**EXERCISE OBJECTIVE:** Where the data below begins, start duplicating lines exactly, and finish with the line containing "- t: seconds"; add nothing else. Leave the pictures out.

**DATA SHOWN:**

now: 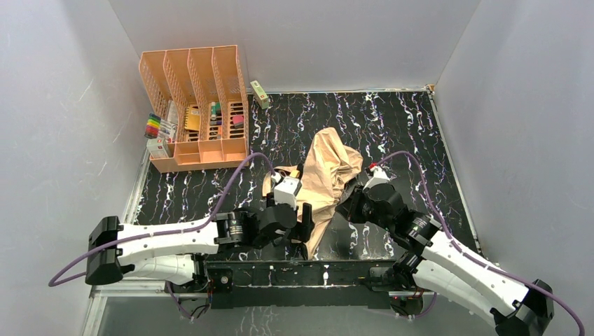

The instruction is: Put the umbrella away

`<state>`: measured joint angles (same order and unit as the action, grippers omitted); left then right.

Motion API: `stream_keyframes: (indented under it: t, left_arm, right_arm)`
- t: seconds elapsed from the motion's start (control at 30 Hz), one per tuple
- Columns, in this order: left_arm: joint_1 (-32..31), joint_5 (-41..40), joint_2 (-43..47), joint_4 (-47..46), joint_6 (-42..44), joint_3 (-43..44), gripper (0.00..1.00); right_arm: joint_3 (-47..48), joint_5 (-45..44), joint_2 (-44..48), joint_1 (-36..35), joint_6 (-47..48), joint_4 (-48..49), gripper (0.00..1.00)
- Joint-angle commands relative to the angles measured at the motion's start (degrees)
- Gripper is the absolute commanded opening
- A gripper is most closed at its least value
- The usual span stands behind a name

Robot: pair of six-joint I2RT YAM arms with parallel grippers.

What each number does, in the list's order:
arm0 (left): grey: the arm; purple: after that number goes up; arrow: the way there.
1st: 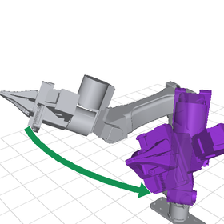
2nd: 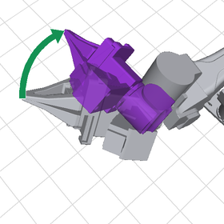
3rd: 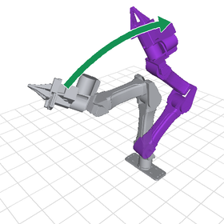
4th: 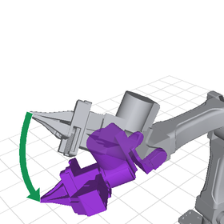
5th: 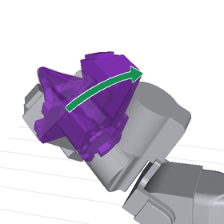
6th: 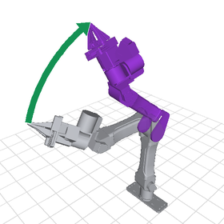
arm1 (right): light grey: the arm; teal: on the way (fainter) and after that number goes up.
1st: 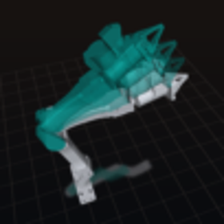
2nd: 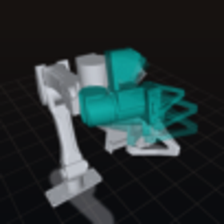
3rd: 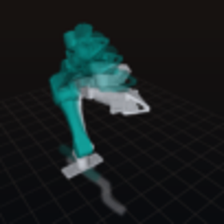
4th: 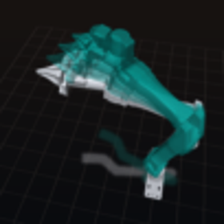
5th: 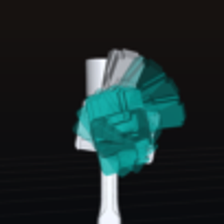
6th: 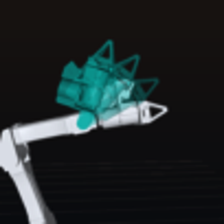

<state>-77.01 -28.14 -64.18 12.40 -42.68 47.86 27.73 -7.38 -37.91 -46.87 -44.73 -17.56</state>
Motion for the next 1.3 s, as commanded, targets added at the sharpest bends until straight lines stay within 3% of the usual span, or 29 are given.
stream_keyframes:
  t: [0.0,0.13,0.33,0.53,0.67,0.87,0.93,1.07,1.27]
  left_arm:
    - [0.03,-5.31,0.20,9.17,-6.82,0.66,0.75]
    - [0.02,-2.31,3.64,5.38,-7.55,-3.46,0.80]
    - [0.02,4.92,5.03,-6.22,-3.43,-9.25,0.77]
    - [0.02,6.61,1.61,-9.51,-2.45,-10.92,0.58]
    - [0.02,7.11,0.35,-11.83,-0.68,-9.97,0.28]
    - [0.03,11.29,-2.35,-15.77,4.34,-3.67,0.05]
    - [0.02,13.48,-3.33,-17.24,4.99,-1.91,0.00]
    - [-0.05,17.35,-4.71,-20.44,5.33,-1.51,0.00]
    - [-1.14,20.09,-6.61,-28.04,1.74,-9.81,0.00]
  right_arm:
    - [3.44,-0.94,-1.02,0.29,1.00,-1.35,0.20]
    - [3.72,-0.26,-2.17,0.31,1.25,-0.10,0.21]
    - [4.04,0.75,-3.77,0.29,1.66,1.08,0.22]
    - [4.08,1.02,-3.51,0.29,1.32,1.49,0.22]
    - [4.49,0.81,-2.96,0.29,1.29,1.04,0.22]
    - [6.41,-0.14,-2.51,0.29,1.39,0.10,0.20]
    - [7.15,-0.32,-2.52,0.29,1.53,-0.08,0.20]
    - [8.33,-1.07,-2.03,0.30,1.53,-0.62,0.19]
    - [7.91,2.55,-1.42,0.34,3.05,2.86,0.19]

**REPLY:**
now: 

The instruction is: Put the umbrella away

`<state>`: measured joint angles (same order and unit as the action, grippers omitted); left then right.

Motion API: `stream_keyframes: (indented under it: t, left_arm, right_arm)`
- t: seconds elapsed from the motion's start (control at 30 Hz), one per tuple

There is nothing more to the output.